O RETRATO DE DONA ARACI
O RETRATO DE DONA ARACI
*Rangel Alves da Costa
Sua sobrinha Aline Feitosa encontrou e postou, ainda em 2015, uma indiscutível preciosidade: um retrato de Dona Araci Feitosa. E mais: em pleno e singelo ofício da renda de bilros.
Pelo retratado na fotografia, o local da feitura da renda é em sua própria residência, na sala da frente, com um olho para o corredor da cozinha e outro para a porta da frente, em direção tanto à rua como à Praça da Matriz.
A casa ainda é a mesma, continua quase na mesma feição daquela dos tempos idos e deixada por Dona Araci quando disse adeus e partiu no dia 07 de agosto de 2004. Seu filho Gildo não quis permanecer no lar familiar, deixando a moradia àquela que mesmo sendo sobrinha sempre conviveu com a tia Araci e por esta sempre vista como verdadeira filha: Bezinha.
Avistar novamente Dona Araci é como mais uma vez folhear um majestoso álbum, não apenas familiar como da própria história de Poço Redondo. Do tronco familiar dos Feitosa e dos Cardoso, das raízes primeiras do Poço de Cima, pois filha de Seu Marcionílio Feitosa de Sousa e de Dona Izabel Cardoso dos Santos (Iaiá). Irmã de José Feitosa Neto (Zé de Iaiá), de Dom (Mercedes Feitosa), de Bené, de Isaura, Clotilde, Dedé, Bebé, Jovino e Maria de Miguel (a mesma Maria de Iaiá), Dona Araci se aposentou como funcionária pública municipal, eis que sempre prestando serviço na sede da prefeitura e desde que a mesma funcionava no atual local da Câmara dos Vereadores.
Pessoa simples, sempre bondosa e cativante, conviveu com o prazer de ter uma infinidade de amigos. Gostava de dedilhar sua renda na sala de casa, em cadeira colocada quase na porta da frente, mas de vez em quando era avistada na calçada com seu ofício ou mesmo mais adiante, nas tardes de brisa boa na calçada da prefeitura, ao lado de sua irmã Dom que, morando em frente, também levava sua almofada de renda para os lados do sombreado.
Morando na parte mais central da cidade, Dona Araci tudo testemunhou dos passos do seu sertão. Da casa humilde de janela e porta, bastava olhar adiante para avistar o sertanejo mundo. Aquilo tudo via, aquilo tudo sentia. E hoje, restando na memória e na saudade sua, e tudo fruto de um adeus que já se faz distante, ponho-me a imaginar o que se passava na cabeça de Dona Araci enquanto, no silêncio das horas, ia tecendo sua renda. De cabeça voltada para a almofada e pensando o que? Toda a história de Poço Redondo.

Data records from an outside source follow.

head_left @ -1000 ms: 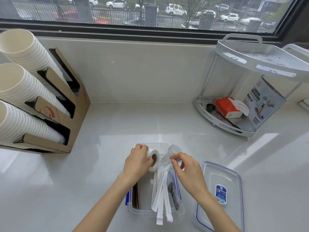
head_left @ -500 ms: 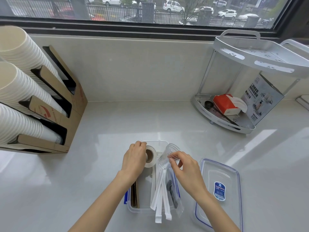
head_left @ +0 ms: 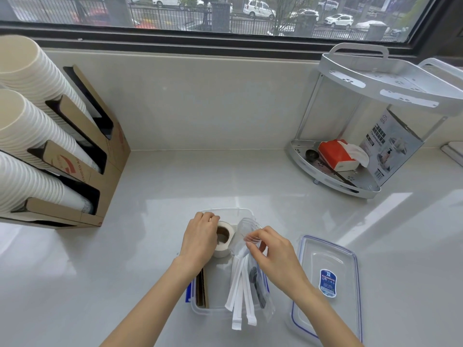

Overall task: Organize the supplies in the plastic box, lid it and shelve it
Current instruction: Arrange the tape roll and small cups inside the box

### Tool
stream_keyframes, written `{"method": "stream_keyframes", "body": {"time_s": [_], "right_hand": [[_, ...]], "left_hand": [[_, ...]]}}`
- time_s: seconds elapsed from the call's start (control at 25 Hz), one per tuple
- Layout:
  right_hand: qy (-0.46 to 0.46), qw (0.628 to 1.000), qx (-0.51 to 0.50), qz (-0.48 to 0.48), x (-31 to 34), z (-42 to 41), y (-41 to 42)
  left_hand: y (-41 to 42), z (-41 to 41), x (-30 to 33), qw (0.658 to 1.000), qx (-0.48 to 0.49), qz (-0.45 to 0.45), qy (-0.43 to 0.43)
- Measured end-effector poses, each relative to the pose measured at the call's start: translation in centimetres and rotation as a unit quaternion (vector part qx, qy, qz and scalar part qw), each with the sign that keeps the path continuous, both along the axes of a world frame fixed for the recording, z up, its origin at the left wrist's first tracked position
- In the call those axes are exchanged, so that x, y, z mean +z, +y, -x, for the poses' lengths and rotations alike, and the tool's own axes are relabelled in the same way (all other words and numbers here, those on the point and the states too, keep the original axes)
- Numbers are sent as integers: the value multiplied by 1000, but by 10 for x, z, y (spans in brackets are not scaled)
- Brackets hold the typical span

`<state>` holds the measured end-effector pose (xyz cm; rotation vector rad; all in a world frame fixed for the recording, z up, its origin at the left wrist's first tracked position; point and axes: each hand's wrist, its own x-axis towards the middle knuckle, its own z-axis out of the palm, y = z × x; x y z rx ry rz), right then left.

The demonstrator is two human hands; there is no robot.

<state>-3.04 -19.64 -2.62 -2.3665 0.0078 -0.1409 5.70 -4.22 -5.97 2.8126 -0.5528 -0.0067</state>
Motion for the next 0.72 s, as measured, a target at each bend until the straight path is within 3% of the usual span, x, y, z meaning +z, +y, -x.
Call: {"method": "stream_keyframes", "body": {"time_s": [0.24,0.48,0.72], "right_hand": [[9,996,83,30,-3,2,17],[39,989,124,70,-14,7,32],[73,981,156,90,-16,10,39]], "left_hand": [[34,42,0,984,69,156,46],[45,66,-12,967,65,204,140],[48,69,-15,960,72,234,137]]}}
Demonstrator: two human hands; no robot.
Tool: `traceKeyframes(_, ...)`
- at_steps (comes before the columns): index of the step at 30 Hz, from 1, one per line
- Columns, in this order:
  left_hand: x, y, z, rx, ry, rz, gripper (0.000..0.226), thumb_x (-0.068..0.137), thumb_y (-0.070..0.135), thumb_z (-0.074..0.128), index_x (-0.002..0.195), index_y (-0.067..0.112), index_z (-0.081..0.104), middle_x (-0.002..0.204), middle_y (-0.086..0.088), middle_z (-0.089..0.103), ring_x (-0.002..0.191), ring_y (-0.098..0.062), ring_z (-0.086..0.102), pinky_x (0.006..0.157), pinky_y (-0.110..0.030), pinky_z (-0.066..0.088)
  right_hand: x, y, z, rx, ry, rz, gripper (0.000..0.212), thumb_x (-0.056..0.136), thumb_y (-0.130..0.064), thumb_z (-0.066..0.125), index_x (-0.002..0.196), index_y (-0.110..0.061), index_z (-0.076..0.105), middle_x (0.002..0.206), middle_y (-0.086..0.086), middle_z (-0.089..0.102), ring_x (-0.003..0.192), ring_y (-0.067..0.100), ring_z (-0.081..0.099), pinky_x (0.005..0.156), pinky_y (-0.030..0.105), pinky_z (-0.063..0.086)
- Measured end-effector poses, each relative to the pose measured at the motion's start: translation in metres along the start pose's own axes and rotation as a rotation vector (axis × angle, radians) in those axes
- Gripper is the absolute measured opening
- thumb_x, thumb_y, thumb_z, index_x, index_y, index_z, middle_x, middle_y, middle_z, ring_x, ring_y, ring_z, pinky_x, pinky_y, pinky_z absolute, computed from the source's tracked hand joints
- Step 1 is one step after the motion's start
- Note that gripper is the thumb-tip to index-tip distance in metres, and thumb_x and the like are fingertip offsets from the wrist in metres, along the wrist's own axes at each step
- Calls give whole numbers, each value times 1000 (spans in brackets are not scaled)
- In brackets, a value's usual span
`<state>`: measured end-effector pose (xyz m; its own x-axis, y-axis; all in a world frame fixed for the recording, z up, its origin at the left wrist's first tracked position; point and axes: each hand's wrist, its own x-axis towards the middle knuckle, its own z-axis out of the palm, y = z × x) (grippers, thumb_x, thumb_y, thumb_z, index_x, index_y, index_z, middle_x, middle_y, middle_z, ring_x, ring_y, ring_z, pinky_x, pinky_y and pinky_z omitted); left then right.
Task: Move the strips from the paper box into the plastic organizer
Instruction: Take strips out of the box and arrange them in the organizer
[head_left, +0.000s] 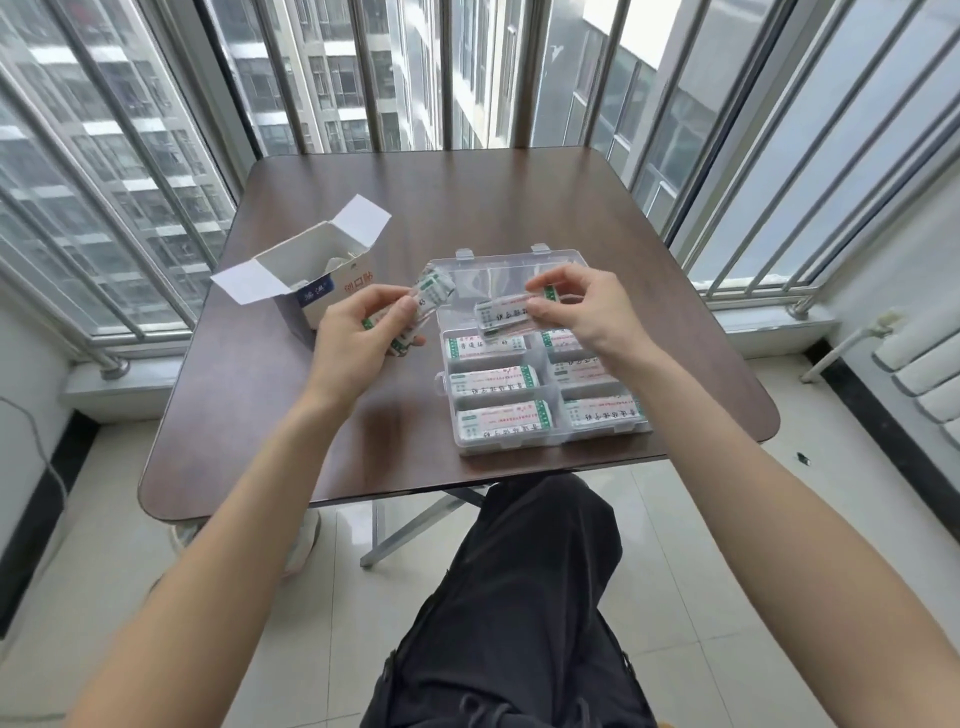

Isso mesmo, rememorando aqueles tempos idos de seu sertão: tempos cangaceiros, tempos de bonanças e de secas grandes, tempos de amizades e de um sertão como uma só família. Coisas hoje amareladas no calendário do tempo, ou mesmo já completamente esquecidas, mas que, como numa colcha de retalhos, foram se unindo para contar nossa história.
Em Poço Redondo não há uma rua ou outro logradouro com o seu nome. Os legisladores sempre se esquecem dos importantes vultos da história local. Mas o povo não. O povo reverencia sua história e sua memória, assim como se faz no legado de Dona Araci.